▶ Information provided:
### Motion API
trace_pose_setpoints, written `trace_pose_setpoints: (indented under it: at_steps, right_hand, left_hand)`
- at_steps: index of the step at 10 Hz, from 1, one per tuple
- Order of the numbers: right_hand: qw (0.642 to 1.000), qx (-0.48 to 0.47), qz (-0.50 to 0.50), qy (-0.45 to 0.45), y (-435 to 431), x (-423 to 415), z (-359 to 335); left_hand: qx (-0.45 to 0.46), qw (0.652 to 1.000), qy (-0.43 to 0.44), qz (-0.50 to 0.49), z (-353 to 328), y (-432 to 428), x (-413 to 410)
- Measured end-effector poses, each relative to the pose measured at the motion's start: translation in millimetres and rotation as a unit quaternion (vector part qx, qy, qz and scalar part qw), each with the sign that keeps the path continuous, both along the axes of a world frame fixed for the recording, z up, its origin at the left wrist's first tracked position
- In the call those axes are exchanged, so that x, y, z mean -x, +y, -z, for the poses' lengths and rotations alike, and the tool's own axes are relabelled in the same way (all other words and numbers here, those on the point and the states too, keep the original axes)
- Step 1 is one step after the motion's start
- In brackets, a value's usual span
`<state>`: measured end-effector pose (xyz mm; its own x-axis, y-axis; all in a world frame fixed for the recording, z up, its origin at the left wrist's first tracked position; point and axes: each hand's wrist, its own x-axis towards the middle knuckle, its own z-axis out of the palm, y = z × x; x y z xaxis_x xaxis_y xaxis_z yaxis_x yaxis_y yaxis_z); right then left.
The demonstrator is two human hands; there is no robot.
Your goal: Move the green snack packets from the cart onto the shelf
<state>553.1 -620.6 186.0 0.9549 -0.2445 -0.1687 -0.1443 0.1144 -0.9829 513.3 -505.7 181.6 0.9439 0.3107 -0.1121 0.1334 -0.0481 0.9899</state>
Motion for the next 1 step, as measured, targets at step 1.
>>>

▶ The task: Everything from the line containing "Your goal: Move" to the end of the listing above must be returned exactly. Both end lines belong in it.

▶ Task result:
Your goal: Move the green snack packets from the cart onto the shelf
<state>553.1 -620.6 186.0 0.9549 -0.2445 -0.1687 -0.1443 0.1144 -0.9829 513.3 -505.7 181.6 0.9439 0.3107 -0.1121 0.1334 -0.0481 0.9899</state>
Motion for the next 1 step, as measured, targets at step 1.
>>>

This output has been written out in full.